Exercise objective:
Return a copy of each line in the listing that includes the word "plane".

Exercise inputs:
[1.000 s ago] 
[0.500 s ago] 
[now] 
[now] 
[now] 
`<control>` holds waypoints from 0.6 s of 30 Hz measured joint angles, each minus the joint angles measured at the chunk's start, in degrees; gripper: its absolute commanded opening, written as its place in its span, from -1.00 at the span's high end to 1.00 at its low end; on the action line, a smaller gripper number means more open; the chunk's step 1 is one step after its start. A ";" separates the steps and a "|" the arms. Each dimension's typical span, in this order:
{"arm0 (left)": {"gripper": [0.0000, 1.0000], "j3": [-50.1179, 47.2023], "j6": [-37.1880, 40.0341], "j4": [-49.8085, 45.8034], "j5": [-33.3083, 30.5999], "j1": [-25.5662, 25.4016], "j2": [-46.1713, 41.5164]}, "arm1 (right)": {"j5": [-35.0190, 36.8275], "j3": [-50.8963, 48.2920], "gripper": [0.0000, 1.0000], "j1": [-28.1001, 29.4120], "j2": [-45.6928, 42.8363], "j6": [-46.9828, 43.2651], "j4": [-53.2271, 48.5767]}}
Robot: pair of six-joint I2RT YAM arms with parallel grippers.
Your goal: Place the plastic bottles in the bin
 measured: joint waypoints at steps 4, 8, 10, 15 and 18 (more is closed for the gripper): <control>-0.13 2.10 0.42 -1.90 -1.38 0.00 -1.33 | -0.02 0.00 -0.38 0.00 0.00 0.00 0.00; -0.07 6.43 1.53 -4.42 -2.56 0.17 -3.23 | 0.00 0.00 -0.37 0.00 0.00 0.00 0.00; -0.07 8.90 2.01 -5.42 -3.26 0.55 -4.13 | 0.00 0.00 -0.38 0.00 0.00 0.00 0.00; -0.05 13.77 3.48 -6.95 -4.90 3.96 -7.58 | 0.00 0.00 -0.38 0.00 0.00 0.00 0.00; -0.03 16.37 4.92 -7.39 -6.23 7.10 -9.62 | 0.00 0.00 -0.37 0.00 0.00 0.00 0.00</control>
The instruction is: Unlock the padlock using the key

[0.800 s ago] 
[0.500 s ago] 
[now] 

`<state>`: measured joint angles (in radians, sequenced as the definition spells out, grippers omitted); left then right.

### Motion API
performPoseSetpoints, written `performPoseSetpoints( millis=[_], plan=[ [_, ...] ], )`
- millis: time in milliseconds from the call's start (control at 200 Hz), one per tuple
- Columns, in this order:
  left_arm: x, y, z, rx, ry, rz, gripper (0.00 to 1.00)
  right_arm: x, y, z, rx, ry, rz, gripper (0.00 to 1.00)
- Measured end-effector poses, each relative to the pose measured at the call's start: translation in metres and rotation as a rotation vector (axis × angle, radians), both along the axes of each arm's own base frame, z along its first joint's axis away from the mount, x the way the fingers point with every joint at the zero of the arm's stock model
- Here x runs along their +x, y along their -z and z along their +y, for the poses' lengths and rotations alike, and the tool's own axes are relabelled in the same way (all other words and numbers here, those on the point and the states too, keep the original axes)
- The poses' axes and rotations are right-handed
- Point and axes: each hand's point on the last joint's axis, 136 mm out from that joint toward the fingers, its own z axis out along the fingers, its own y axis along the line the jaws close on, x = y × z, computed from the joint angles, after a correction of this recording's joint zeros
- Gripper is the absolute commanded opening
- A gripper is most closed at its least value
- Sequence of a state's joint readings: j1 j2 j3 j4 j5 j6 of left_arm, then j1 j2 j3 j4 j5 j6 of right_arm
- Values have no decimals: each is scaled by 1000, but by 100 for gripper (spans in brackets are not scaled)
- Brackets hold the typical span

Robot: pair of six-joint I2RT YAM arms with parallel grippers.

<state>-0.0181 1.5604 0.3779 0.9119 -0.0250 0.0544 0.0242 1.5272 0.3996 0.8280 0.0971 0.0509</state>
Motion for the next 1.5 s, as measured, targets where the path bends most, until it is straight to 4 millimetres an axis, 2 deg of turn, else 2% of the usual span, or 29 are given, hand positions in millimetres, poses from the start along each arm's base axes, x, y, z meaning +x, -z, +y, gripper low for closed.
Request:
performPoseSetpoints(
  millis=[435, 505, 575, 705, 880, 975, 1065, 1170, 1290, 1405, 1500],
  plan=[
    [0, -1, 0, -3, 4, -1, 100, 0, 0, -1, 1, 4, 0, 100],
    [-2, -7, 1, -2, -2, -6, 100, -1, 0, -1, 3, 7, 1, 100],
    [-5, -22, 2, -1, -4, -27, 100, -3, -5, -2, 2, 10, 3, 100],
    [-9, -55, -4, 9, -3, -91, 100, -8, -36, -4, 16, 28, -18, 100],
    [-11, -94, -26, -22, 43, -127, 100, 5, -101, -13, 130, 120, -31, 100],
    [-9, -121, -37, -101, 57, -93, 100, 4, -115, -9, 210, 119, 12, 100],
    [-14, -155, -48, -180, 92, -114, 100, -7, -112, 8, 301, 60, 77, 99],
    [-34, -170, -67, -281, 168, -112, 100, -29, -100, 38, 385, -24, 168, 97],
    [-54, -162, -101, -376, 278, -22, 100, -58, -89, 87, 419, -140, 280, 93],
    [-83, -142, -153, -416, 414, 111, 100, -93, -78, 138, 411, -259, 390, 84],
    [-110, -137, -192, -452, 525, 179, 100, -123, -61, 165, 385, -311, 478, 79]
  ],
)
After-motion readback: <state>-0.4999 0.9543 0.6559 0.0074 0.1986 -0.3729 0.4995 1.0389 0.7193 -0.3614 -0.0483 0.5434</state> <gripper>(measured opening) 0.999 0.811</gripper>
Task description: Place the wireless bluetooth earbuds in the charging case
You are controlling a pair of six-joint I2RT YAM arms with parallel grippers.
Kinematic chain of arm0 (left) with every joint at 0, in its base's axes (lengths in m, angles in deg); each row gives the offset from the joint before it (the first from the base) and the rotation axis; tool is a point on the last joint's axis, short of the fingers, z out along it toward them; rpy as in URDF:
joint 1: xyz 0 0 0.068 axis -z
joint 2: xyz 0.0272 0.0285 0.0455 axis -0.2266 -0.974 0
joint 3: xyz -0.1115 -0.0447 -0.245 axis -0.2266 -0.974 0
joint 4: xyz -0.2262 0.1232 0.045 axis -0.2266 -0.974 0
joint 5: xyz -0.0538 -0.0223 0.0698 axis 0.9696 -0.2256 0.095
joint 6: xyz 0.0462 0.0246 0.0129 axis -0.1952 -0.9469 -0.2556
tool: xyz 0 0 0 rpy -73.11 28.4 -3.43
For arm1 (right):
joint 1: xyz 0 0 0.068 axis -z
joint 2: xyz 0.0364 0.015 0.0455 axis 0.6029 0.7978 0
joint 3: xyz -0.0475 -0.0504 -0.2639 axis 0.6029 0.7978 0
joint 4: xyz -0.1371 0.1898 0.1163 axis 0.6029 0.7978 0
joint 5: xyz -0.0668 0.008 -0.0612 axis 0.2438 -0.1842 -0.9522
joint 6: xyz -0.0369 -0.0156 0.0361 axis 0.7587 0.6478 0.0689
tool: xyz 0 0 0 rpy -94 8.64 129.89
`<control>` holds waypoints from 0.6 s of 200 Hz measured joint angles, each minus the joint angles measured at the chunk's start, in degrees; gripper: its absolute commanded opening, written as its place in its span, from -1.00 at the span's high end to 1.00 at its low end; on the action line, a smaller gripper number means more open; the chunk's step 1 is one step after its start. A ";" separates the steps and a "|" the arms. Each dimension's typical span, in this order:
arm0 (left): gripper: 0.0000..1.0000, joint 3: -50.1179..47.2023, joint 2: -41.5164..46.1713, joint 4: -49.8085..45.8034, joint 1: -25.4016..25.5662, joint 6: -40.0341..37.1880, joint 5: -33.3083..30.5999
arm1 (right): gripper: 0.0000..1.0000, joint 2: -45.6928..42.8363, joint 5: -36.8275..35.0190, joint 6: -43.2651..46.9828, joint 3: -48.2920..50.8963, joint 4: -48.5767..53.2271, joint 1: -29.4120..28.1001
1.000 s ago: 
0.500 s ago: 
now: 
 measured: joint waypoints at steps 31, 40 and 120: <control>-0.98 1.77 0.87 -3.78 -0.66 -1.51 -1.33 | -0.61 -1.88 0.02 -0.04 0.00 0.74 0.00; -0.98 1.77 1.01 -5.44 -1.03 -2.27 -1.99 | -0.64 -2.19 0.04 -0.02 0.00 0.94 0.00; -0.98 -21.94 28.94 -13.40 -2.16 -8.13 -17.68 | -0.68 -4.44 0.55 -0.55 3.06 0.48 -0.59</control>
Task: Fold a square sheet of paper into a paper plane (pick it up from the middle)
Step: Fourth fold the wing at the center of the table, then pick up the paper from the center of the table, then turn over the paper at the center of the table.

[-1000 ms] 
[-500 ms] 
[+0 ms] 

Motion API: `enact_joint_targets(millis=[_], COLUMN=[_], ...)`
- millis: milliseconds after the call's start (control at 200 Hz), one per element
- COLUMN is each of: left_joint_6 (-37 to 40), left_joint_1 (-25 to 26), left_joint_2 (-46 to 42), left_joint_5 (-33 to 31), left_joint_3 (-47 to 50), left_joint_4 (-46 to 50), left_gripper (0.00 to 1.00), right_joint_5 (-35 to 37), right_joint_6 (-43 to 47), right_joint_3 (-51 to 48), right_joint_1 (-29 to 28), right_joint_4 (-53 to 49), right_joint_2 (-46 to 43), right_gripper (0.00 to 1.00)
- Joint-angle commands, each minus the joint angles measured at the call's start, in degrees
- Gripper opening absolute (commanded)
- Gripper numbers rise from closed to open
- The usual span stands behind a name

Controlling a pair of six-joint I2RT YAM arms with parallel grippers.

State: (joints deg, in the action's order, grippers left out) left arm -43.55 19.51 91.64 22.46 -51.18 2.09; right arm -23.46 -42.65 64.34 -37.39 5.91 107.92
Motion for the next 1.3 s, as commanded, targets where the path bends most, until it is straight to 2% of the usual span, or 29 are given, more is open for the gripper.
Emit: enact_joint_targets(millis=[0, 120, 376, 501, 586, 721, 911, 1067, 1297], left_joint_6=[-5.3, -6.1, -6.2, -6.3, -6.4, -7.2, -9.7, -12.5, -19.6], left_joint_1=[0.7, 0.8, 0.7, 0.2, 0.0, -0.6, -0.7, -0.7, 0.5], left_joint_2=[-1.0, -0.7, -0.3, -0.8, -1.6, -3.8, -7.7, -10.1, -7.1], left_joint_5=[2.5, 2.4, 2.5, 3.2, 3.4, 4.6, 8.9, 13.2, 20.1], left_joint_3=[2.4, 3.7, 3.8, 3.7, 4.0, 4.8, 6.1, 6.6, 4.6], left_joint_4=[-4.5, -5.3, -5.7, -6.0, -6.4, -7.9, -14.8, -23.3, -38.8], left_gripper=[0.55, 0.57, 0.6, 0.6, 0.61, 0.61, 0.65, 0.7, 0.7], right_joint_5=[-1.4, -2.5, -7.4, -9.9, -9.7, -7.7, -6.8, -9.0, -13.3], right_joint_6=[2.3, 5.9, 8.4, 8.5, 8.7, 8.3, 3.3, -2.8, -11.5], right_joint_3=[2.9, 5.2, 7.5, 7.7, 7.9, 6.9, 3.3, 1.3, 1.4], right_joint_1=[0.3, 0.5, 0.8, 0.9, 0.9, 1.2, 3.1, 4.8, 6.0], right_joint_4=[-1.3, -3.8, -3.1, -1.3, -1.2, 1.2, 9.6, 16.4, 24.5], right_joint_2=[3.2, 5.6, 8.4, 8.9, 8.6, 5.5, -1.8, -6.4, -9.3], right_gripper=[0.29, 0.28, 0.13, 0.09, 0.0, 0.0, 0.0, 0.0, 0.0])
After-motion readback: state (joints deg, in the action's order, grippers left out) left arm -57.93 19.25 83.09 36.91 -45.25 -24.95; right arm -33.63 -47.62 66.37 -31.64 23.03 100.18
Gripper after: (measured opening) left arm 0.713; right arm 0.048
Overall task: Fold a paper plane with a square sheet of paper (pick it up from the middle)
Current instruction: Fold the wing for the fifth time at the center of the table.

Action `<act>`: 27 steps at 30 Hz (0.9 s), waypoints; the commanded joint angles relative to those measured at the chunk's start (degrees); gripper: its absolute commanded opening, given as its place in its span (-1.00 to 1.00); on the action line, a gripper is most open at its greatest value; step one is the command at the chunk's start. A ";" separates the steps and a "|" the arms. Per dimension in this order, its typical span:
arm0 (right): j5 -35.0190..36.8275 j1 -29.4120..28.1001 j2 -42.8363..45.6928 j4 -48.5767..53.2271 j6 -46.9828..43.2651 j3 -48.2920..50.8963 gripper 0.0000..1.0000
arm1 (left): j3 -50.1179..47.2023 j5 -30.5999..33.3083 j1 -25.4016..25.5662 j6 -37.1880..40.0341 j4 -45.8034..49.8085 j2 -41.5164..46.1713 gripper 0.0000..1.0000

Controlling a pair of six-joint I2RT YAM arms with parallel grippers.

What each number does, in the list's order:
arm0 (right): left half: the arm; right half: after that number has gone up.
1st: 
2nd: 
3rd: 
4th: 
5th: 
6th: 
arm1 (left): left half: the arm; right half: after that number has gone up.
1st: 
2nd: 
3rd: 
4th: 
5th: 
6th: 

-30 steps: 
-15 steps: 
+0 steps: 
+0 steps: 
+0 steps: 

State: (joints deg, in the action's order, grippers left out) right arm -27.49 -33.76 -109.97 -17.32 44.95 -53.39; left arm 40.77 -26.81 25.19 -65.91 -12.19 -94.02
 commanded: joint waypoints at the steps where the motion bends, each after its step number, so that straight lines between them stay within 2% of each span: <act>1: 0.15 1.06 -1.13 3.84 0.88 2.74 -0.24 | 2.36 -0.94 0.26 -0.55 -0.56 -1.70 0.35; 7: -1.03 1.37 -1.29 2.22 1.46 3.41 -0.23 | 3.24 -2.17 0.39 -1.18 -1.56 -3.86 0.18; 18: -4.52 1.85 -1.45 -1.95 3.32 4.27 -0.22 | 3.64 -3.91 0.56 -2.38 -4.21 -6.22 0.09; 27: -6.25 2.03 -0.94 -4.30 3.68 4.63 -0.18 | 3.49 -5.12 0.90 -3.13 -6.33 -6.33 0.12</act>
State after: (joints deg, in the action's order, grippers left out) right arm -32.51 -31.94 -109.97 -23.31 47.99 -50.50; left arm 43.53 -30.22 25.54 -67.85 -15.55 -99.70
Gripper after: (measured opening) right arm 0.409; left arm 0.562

Task response:
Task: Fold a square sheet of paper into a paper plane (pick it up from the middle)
Overall task: Fold a paper plane with a square sheet of paper (pick it up from the middle)

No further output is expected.